• [Data below]
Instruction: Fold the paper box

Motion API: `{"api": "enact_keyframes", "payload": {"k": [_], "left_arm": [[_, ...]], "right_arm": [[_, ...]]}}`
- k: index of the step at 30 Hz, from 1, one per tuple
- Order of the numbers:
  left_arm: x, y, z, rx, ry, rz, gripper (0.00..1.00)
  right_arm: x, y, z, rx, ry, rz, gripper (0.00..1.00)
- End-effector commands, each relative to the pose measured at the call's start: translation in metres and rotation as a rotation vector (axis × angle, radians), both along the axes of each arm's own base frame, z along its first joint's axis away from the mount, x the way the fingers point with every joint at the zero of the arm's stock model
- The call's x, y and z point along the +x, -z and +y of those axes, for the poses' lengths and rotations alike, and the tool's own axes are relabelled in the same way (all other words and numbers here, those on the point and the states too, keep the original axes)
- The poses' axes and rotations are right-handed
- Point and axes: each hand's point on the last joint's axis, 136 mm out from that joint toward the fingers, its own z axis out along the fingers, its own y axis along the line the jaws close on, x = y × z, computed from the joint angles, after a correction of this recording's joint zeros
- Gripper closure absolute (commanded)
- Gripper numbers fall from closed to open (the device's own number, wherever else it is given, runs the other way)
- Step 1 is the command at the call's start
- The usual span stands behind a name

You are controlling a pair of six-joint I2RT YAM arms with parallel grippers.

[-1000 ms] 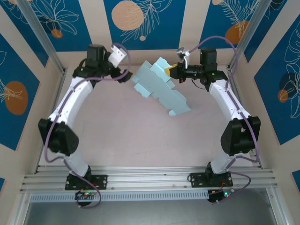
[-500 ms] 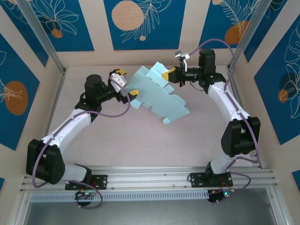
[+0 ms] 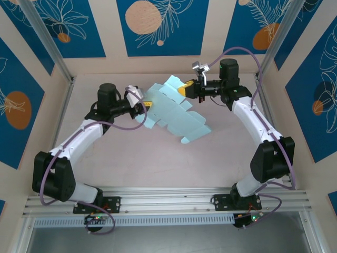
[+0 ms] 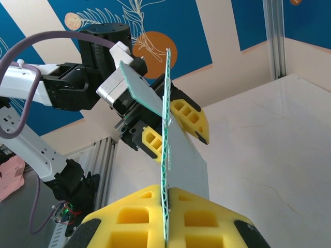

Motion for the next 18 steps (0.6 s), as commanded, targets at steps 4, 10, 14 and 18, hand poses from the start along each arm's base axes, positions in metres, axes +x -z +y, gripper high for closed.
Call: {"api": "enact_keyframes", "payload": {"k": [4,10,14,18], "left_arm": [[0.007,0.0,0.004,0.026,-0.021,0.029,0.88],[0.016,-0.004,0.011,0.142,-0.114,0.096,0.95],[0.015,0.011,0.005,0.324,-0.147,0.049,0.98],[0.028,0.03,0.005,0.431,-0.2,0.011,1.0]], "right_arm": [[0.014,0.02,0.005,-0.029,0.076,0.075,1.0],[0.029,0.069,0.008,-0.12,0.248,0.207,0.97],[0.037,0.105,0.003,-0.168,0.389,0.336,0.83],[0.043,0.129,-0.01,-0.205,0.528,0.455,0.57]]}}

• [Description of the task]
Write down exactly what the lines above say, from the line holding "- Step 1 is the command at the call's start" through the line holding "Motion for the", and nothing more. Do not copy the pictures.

• [Answer box]
- Step 1 is the command at the call's start
- The usual span stands behind a name

You are controlling a pair of six-joint I2RT YAM arms with parallel grippers.

[-1000 ms] 
[-500 ms] 
[+0 ms] 
[+0 ms] 

Motion for the next 18 steps (0.6 s), as commanded, targets at steps 4, 10, 14 and 18, hand poses from the start along each arm's base axes, positions in metres, axes +x -z +y, gripper high for closed.

Nothing remains to be done for this exercise.